Posted 12:23 PM US Eastern Time | perma-link to item below
E-Ink Makes Some Progress
Steve Outing on digital ink technology
E-Ink Corporation is reporting some significant progress today. It says in a press release that it has developed the first active matrix electronic ink display capable of producing high-resolution illustrations and text. Its prototype is a 12.1-inch screen with a resolution of a typical laptop computer monitor "and is capable of creating high quality images, including illustrations." Electronic ink is vitally important to the future of portable wireless content devices, because it is similar to reading ink on paper. There's still a long way to go, however. The new E-Ink prototype uses only black ink on white background; color remains a distant goal.
Posted 12:04 PM US Eastern Time | perma-link to item below
Who Controls Sports News?
Kerry Northrup on sports leagues versus news organizations
The New York Times has reached a deal with the National Basketball Association so that it can sell access to archived game pictures over which the league claims perpetual control. (See the story.) Other sports leagues and even the Olympics committee are starting to assert similar new rights to control coverage of sporting events. As the Times story indicates, news organizations are being required to agree in advance to various limitations on their use of news content or be barred from entrance to the games. The situation is shaping up as a classic confrontation between business ethics and journalistic ethics, and it will be interesting to watch how far some news organizations will go in order to buy access to news events.

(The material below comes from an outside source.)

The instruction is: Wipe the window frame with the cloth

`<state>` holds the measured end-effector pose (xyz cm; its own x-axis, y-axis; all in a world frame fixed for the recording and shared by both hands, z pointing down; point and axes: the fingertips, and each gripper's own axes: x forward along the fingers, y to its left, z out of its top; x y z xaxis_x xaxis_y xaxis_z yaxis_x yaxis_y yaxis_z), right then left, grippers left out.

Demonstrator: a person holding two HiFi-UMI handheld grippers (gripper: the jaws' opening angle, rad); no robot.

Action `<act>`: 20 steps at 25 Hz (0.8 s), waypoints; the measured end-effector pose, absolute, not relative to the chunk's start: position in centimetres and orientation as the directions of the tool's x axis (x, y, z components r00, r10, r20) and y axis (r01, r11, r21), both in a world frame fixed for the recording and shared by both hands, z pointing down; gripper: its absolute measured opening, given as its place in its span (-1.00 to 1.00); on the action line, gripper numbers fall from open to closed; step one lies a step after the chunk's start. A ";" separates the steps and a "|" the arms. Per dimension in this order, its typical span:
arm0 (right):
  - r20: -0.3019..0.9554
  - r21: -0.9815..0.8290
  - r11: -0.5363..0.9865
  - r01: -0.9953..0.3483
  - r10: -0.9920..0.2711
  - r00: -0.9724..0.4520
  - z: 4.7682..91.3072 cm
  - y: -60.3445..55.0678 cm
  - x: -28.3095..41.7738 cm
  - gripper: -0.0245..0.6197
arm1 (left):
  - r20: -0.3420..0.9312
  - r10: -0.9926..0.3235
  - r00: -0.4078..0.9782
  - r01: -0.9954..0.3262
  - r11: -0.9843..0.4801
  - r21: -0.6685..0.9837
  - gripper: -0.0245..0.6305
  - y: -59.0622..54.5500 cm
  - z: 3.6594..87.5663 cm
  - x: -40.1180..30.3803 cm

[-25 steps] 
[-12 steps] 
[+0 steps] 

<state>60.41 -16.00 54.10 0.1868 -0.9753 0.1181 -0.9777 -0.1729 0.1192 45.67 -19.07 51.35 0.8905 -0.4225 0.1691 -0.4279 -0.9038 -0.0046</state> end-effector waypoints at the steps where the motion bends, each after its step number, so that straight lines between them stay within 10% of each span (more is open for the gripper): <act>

Posted 3:18 PM US Eastern Time | perma-link to item below
Understanding Interactivity
Katja Riefler on the decline of third voice and the living magic card trick
Do you care about free speech? In 1999 I was really fascinated by the idea of Third Voice. Its software enabled you to "annotate" each Web site you visit with your comments, which could be seen by all other users but could not be changed by the site administrator. The comments were hosted on Third Voice servers and displayed together with advertisements. It earned a lot of criticism for the possibility of abuse and also because of the lack of security. Unfortunately, you had to install a client software application. But now it's not necessary to debate the usefulness of such a service: Third Voice has stopped its product support because far fewer than 1 million users really did use it. Maybe it's the installation of a client app that annoyed people; maybe the experience itself was too complicated and less rewarding. Interactivity has to be simple. It is perhaps not the best example, but in Germany we recently had the famous "Moorhuhn" game that addicted millions of people at home and at the workplace and still does. (Up and running is the third version; there is a Web-wide contest, fan pages, and more). Or enjoy something as astonishing as Magic Cardtrick. Perhaps the Web developers are into something purely entertaining? We'll see. It is also possible that someone develops a cool free speech software application sometime.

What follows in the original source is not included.